#### STORED DATA

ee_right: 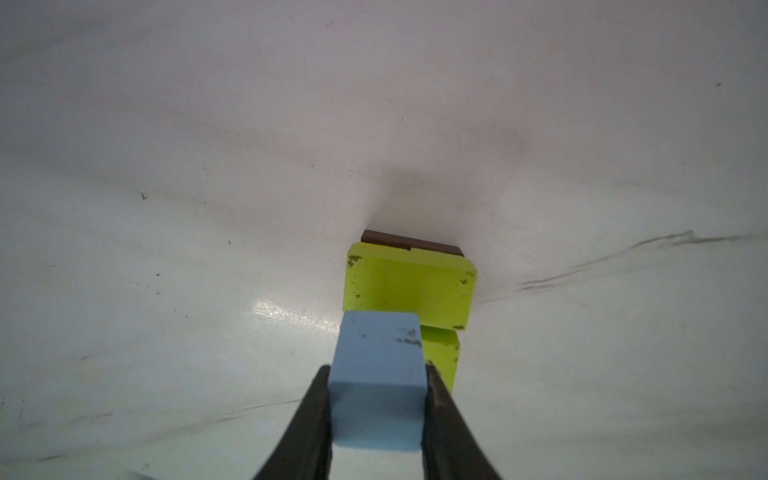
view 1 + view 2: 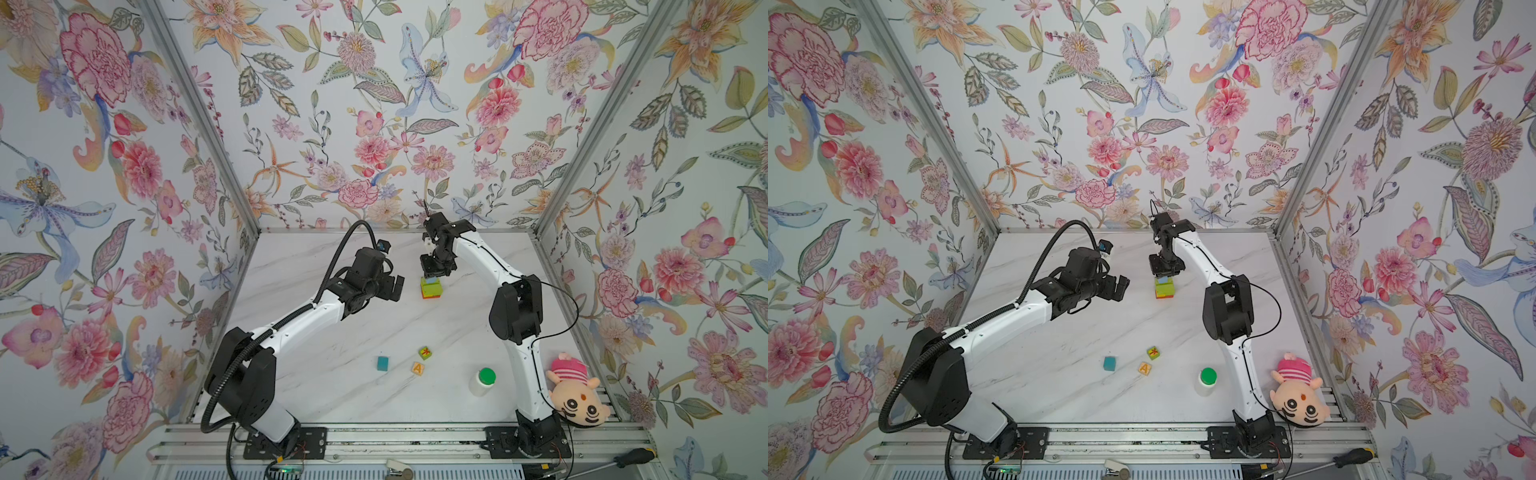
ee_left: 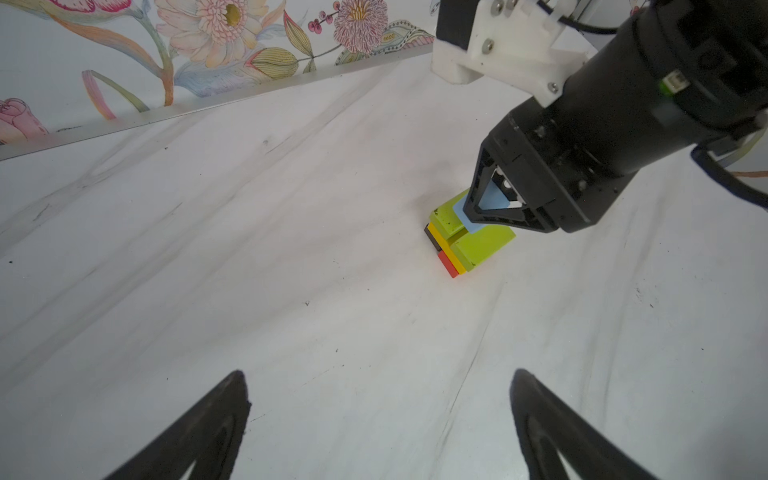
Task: Build the wood block tower
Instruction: 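Lower the light-blue cube onto the lime-green bars with the right gripper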
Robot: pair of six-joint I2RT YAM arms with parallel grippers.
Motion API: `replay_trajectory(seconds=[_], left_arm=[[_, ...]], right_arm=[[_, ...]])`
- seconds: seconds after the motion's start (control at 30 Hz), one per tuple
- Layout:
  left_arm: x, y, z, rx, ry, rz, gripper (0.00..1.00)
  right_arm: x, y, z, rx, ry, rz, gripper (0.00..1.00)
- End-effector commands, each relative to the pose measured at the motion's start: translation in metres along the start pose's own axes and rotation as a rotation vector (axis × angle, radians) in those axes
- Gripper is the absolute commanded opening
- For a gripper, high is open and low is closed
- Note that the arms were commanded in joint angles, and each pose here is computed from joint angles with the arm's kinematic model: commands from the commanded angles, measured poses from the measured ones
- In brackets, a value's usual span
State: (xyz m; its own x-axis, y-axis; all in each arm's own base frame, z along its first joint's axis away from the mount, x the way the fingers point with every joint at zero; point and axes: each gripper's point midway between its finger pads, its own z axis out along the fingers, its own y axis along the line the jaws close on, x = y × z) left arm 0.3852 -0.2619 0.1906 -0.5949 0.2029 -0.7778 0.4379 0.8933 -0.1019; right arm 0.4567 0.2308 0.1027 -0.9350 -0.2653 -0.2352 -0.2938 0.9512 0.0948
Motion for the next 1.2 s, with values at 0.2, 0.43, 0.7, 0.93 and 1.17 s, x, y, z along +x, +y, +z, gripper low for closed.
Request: replay_trajectory(seconds=[0.2,0.43,0.7,0.93,1.17], left_arm=[[-0.0043,0.0033,-0.0042,0.003,-0.011,0.006,0.99],[0.0002,0.0048,-0.0030,-0.005,-0.001,0.007,0.99],[0.0003,0.0052,-0.0026,-0.004,-0.002,0.008,0.99],[-0.0017,0.0058,-0.0030,-0.001,-0.007,0.009,0.99],[-0.0027,0.0069,-0.0033,0.002,-0.006,0.014,0.99]], right_arm=[[-0.0001,0.0018,0.0114,-0.019,0.029,-0.003,0.32],[-0.0002,0.0021,0.0154,-0.023,0.035,0.001,0.32],[-0.0004,0.0006,0.0162,-0.019,0.035,0.002,0.33],[-0.0020,0.0002,0.0149,-0.019,0.030,0.008,0.34],[-0.0020,-0.0007,0.0167,-0.018,0.033,0.014,0.34]])
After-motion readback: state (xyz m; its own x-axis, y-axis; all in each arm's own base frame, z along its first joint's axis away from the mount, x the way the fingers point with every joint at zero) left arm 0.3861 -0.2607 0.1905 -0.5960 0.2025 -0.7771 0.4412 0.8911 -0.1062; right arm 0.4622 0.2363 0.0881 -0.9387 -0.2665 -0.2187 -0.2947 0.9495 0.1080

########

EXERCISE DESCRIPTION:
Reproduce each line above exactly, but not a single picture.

TASK SOLUTION:
ee_right: 
view 1 + view 2: 
ee_left: 
Task: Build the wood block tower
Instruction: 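Lower the light-blue cube onto the lime-green bars with the right gripper
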Robot: pair of six-joint I2RT YAM arms with parallel grippers.
Motion API: `replay_trajectory(seconds=[_], left_arm=[[_, ...]], right_arm=[[_, ...]])`
- seconds: seconds after the motion's start (control at 30 Hz), one per tuple
- Layout:
  left_arm: x, y, z, rx, ry, rz, gripper (0.00..1.00)
  right_arm: x, y, z, rx, ry, rz, gripper (0.00..1.00)
- End-effector commands, each relative to the pose measured at the motion's start: translation in metres along the start pose's own axes and rotation as a rotation vector (axis × angle, radians) in those axes
- Gripper is the absolute commanded opening
- For a gripper, high is open and low is closed
- Note that the arms were commanded in joint angles, and each pose here is computed from joint angles with the arm's kinematic model: commands from the commanded angles, measured poses from the measured ones
- In brackets, a value's usual span
State: (xyz m; its own x-axis, y-axis; all in each arm's own base frame, z along its first joint's axis away from the mount, x the way the fingers point with every joint at zero; point and axes: each gripper's point midway between its finger pads, its own z axis out along the fingers, its own y axis along the line the jaws close on, x = y × z) left arm 0.3852 -0.2619 0.1906 -0.5949 0.2029 -0.7778 0.4379 0.8933 -0.1019; right arm 0.4567 0.2308 0.1027 -0.9350 -0.2653 -0.2352 -0.2938 0.9512 0.0948
Motion for the next 1.2 s, with values at 0.2, 0.43, 0.7, 0.93 and 1.17 s, x, y, z along +x, +y, +z, gripper low for closed.
Request: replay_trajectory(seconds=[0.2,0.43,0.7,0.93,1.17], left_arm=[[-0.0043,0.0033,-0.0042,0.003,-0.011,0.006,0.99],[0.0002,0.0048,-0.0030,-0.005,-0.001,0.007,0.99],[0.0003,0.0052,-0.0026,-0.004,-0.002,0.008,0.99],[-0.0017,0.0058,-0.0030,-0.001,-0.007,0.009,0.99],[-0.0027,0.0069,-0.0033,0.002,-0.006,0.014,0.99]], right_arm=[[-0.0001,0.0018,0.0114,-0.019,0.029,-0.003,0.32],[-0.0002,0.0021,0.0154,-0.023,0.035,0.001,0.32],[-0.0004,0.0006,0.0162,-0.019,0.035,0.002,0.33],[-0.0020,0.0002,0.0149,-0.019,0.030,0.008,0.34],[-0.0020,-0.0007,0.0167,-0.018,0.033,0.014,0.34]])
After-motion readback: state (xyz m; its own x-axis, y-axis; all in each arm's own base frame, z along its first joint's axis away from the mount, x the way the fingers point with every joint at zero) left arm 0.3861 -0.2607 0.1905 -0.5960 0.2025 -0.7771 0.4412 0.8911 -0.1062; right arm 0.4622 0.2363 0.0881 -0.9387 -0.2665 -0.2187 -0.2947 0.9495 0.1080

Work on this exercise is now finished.